A Dynamic Time Warping Loss-Based Closed-Loop CNN for Seismic Impedance Inversion

Deep learning (DL) methods have been widely applied in seismic inversion. However, one of the major challenges for DL-based seismic inversion is the time-shifted well-logging labels, which is resulted by the inaccurate time–depth relationship estimation during seismic well tie. Also, time-indexed phenomena of time-shifted well-logging labels may be squeezed, stretched, time ahead, or time lag, which can be considered as a typical noisy label problem in the DL field. In order to tackle the problem, we propose a dynamic time warping (DTW) loss-based closed-loop convolutional neural network (CNN) for seismic impedance inversion. First, DTW loss and cycle-consistency loss together constrain the closed-loop CNN training to optimize the weights of neural network.

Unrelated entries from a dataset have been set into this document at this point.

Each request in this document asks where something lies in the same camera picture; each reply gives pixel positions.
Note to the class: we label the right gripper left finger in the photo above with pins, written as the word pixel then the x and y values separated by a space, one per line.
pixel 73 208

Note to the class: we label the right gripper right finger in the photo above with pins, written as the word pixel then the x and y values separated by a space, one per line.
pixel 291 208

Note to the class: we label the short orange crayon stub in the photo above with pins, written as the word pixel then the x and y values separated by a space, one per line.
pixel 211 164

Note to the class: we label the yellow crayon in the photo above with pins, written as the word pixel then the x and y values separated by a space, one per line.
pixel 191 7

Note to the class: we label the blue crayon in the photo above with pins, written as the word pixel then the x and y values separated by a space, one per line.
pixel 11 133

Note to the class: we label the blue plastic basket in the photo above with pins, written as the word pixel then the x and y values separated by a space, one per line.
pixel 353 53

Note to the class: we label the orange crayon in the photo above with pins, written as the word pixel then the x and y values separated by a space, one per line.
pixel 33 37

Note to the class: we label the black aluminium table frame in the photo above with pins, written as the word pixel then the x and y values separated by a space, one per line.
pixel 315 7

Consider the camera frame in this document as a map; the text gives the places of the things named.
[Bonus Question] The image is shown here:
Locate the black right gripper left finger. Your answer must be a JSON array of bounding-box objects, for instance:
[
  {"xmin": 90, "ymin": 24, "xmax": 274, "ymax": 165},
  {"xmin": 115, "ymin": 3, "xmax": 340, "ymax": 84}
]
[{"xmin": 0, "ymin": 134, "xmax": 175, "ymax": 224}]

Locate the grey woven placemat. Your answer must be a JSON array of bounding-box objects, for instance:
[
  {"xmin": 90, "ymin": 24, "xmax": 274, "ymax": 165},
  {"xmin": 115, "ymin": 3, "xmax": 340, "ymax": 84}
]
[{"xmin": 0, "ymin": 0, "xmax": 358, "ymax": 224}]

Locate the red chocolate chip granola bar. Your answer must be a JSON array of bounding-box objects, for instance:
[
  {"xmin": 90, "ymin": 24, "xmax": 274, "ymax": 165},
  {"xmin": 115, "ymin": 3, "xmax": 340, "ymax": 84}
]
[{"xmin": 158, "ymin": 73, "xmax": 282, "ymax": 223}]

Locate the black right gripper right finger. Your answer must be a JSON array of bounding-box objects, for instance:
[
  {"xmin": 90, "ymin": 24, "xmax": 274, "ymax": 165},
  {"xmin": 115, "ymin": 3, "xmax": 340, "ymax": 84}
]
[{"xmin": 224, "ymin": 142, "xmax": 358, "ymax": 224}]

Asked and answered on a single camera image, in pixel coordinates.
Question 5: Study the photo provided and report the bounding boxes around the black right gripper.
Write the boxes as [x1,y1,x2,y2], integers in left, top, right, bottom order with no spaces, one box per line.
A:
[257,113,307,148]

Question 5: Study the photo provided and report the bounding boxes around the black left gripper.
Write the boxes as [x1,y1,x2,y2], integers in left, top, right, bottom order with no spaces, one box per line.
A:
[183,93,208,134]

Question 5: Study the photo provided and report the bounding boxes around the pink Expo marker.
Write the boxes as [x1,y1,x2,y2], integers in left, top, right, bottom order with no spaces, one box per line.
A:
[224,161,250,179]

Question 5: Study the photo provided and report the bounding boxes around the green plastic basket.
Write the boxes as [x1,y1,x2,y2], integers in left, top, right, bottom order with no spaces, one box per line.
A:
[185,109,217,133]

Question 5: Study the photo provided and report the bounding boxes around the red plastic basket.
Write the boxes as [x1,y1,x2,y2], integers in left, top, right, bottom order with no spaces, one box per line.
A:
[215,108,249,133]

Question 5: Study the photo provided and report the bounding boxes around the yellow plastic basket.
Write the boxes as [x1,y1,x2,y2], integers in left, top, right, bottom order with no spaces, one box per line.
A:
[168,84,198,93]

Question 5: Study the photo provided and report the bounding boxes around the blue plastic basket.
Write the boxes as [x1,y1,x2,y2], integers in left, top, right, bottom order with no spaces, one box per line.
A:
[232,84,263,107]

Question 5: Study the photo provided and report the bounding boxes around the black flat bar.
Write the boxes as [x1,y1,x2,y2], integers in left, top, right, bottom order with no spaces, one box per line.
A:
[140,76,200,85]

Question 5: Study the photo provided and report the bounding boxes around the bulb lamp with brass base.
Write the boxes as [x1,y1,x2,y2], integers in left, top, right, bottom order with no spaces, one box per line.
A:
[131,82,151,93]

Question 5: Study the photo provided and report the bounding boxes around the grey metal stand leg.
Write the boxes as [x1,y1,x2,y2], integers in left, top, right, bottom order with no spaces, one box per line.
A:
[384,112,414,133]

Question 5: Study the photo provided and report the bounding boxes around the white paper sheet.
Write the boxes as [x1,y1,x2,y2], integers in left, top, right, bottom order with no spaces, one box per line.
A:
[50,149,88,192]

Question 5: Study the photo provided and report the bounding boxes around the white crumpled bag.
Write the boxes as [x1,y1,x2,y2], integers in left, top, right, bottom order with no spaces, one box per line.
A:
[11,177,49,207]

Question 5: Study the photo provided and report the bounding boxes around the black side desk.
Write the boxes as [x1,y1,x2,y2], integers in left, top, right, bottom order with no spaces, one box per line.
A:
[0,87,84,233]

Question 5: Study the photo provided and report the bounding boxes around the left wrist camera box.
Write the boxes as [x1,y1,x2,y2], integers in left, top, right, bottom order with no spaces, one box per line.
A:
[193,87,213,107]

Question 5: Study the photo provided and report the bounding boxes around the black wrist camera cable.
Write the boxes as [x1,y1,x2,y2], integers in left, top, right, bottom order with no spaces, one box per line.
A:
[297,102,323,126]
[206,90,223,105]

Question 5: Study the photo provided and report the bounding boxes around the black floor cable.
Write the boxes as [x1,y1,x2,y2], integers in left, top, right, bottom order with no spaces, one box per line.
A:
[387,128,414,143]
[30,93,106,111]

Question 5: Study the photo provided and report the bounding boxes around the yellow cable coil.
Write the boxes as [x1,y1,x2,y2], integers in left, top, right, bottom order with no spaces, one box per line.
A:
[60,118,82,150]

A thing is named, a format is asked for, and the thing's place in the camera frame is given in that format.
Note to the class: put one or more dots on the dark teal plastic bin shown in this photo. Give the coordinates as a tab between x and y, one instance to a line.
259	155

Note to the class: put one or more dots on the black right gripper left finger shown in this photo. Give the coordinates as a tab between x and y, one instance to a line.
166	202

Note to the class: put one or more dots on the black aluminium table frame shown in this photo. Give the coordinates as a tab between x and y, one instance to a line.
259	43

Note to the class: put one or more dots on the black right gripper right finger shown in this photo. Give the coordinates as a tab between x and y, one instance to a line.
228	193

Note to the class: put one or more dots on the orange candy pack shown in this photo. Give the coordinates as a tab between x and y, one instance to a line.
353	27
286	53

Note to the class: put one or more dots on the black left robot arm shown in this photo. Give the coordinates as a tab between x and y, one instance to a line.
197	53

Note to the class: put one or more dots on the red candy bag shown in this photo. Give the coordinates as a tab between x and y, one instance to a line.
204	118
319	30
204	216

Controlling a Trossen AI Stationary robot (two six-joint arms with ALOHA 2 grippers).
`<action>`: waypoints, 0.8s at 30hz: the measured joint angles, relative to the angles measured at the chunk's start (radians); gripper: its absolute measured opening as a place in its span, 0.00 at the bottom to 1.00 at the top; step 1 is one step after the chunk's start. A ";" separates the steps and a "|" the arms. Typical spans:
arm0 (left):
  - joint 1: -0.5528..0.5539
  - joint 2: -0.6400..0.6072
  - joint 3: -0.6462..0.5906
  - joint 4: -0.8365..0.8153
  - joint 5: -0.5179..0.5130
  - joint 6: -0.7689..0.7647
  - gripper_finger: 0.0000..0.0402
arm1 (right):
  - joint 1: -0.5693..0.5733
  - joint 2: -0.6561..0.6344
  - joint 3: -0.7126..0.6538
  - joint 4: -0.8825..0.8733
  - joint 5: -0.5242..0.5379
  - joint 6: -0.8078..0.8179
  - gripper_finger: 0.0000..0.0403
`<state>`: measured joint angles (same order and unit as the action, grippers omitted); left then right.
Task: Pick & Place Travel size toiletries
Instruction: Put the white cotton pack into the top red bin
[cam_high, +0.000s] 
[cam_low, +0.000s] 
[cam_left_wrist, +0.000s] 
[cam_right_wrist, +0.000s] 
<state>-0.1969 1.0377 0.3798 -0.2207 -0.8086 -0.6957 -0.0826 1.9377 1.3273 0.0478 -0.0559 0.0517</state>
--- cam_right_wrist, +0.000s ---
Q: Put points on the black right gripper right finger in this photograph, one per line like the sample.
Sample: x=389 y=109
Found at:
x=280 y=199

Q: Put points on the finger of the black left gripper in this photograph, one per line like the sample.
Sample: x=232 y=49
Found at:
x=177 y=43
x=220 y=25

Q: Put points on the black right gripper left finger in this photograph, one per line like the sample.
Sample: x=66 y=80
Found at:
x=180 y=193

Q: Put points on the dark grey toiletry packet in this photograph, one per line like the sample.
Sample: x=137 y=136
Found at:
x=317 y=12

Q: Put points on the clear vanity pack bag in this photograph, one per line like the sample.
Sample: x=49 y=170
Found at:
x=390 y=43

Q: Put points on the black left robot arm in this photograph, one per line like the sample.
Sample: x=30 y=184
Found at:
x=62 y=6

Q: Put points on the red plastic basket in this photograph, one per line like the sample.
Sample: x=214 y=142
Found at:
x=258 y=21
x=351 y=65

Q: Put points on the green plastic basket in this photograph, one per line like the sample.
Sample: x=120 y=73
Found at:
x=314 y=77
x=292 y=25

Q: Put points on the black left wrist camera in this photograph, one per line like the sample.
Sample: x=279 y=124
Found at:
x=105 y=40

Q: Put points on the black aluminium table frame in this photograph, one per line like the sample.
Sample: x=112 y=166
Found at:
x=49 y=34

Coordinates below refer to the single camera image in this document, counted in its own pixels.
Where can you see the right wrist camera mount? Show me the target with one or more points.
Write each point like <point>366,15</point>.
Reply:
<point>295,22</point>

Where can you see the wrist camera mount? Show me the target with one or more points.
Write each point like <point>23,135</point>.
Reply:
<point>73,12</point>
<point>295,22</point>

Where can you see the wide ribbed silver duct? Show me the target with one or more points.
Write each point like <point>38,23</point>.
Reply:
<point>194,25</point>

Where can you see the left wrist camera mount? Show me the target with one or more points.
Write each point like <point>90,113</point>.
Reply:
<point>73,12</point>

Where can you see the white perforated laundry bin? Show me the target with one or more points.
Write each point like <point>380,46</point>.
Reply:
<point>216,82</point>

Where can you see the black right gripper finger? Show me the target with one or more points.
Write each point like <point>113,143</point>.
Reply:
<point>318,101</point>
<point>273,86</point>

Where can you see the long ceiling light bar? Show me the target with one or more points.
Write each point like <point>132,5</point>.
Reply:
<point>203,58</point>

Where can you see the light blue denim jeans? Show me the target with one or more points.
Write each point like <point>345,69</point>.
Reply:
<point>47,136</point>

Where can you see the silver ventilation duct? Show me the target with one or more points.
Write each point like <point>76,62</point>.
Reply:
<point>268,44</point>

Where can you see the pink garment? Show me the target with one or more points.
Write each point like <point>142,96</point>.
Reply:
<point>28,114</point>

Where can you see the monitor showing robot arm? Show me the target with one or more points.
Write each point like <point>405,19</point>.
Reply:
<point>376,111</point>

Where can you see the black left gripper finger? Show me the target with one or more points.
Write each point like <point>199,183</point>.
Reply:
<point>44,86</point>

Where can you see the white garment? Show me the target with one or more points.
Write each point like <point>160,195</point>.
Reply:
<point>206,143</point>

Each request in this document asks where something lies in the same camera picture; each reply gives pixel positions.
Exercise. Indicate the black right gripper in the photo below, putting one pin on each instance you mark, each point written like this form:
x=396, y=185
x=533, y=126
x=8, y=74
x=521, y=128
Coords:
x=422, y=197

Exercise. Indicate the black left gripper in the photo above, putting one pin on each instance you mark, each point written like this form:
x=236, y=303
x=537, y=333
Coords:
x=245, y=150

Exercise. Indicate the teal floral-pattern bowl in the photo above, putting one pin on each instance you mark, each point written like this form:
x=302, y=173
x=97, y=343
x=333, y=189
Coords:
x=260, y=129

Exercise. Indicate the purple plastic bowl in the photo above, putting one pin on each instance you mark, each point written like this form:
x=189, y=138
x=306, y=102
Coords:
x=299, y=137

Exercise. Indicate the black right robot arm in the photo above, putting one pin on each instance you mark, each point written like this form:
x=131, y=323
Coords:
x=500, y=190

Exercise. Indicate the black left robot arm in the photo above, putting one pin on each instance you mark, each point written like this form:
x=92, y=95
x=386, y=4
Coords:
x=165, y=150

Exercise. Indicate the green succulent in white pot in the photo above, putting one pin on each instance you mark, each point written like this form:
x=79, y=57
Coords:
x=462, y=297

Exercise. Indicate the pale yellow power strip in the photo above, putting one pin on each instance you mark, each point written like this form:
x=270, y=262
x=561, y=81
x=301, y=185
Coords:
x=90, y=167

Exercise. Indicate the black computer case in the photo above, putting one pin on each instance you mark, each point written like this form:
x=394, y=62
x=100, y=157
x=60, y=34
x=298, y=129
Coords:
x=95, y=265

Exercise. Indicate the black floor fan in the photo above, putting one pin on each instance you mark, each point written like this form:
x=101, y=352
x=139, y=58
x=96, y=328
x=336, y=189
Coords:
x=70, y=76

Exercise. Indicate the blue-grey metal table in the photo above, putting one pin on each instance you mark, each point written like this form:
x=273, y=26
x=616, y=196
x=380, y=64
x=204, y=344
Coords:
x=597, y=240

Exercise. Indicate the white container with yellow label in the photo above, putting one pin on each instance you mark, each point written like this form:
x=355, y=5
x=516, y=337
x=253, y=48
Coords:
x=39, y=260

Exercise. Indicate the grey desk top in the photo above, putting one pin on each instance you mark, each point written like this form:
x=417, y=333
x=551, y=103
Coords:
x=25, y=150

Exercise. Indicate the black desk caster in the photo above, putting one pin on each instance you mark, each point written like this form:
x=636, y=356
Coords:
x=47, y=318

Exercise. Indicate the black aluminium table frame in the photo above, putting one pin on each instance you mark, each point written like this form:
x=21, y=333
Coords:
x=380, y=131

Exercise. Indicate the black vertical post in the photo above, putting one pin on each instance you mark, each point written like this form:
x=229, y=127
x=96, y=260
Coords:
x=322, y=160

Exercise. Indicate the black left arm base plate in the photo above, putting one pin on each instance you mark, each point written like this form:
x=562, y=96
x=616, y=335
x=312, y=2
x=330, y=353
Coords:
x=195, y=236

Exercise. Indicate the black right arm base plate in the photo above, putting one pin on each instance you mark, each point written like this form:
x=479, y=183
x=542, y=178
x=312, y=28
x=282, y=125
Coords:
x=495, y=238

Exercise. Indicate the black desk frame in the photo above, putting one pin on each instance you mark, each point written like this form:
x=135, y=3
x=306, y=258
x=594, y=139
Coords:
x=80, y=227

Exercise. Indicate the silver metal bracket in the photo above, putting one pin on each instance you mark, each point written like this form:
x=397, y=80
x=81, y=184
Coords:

Second, the well-logging label will be corrected by warping the original well-logging label with the aligned path matrix during the iteration learning procedure, and the iteration termination criterion is reached if the similarity between the corrected well-logging label of the last iteration and that of the current iteration is larger than a given threshold. Third, the DTW error is suggested as the reasonable evaluation index in the blind-well test due to the time shift phenomena inevitably existed in the blind well. The experimental results on both synthetic data and real data demonstrate that the proposed method can effectively improve the inversion accuracy and spatial continuity.